I'm starting to look at workflows for taking osm trail data and trying to make nice maps, but wow it is not easy to do!


Thanks! I use mapy.cz for everything, but my main reason are the hiking routes. I've contibuted some routes also (and city data using streetComplete), but certainly not a ton.


Agreed. It has the potential to be best bar none for this. Where it isn't, it is probably only a matter of time.


To be fair the crowded functionality in a map is something only Google could pull of since they are tracking all phones and locations. And it still has a bunch of restaurants listed in my neighbourhood that is clearly only containing rental houses and very outdated roads compared to Openstreetmaps.


In the US, I use AllTrails for hiking, which I think is built on Mapbox. Hiking, hunting, fishing, running, biking—all interesting examples of niche uses for maps that naturally lend themselves to separate user experiences.


> My recent favorite feature is the live estimation of how crowded a store is, very useful during the pandemic.

Unfortunately it's been completely useless in my area. I wish stores just allowed access to the cctv cameras on their parking lots so I could estimate for myself.

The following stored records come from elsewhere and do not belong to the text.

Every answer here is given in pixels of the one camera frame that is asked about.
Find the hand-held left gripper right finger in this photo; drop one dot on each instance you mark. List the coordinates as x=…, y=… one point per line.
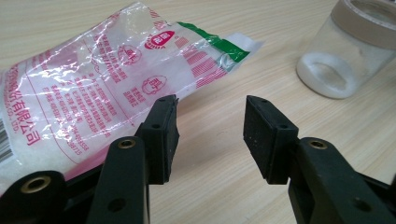
x=271, y=146

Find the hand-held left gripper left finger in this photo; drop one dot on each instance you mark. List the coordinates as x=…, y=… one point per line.
x=158, y=140

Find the pink printed plastic bag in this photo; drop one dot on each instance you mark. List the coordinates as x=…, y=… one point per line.
x=93, y=87

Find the clear glass jar with lid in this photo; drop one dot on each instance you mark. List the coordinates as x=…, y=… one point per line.
x=342, y=53

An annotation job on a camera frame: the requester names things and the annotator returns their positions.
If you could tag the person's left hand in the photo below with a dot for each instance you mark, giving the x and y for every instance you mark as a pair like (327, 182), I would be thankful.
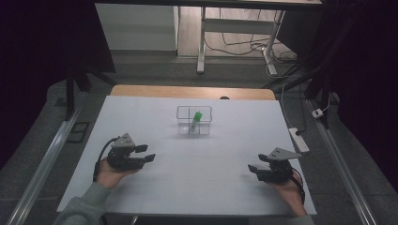
(109, 176)

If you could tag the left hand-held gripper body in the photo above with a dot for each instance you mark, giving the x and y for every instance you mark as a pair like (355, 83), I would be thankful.
(122, 153)

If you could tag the dark curtain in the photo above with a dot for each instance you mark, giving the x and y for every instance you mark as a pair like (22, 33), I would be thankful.
(366, 78)
(37, 62)

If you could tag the white panel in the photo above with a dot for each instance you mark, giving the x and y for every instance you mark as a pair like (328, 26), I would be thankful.
(134, 26)

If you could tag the white table mat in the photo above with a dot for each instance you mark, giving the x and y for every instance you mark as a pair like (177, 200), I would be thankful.
(203, 175)

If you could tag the aluminium rail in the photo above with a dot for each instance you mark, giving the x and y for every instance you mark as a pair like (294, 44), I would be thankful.
(341, 165)
(47, 162)

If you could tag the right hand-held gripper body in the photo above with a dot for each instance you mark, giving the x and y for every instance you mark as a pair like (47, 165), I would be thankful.
(278, 165)

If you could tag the white desk frame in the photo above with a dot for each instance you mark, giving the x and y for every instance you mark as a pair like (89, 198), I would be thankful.
(237, 25)

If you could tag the black floor plate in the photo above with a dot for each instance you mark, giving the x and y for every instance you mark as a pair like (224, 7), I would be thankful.
(78, 132)

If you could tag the clear plastic container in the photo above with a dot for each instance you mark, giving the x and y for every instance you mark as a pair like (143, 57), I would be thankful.
(184, 120)

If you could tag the small white adapter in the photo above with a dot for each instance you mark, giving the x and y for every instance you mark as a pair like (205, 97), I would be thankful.
(317, 113)

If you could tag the person's right hand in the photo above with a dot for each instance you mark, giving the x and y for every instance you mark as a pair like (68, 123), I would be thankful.
(289, 193)

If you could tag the black metal stand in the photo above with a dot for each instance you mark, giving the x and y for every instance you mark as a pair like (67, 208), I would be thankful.
(70, 93)
(316, 84)

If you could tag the white power strip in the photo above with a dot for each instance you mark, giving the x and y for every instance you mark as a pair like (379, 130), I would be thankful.
(298, 140)

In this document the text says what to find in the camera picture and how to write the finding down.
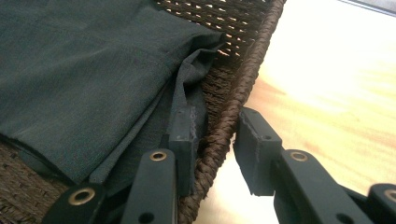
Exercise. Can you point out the dark cloth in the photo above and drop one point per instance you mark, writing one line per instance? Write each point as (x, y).
(84, 71)

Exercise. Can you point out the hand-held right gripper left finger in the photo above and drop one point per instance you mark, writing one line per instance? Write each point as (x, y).
(182, 146)

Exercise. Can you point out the brown woven basket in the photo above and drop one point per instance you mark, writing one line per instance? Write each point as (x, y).
(230, 102)

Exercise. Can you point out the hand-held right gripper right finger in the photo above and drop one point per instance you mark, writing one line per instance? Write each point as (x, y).
(258, 155)

That’s valuable data for sale by other vendors.


What vendors are in this business?


Foursquare, but not with parking lot data, to my knowledge:

https://www.cbinsights.com/research/alternative-data-future-...

Satellite image companies sell this type of alternative data to buyers:

https://newsroom.haas.berkeley.edu/how-hedge-funds-use-satel...

https://www.theatlantic.com/magazine/archive/2019/05/stock-v...

Some of the vendors are RS Metrics, Descartes Labs and Orbital Insight.


Unfortunate that none of these, even when purchased, would be a substitute for actually looking at the parking lot in real time.


Another big issue I've had with using Google Maps for outdoor trips is their awful offline sattelite map saving. There is no way to specify which layers to save and the level Google chooses could be anywhere from decent to utterly unusable. I've had saved maps that turned into blurry blobs the minute I lost phone service countless times.

I eventually gave up on using it and switched to a proper topo map app that actually lets me set the offline resolution and it has been vastly better.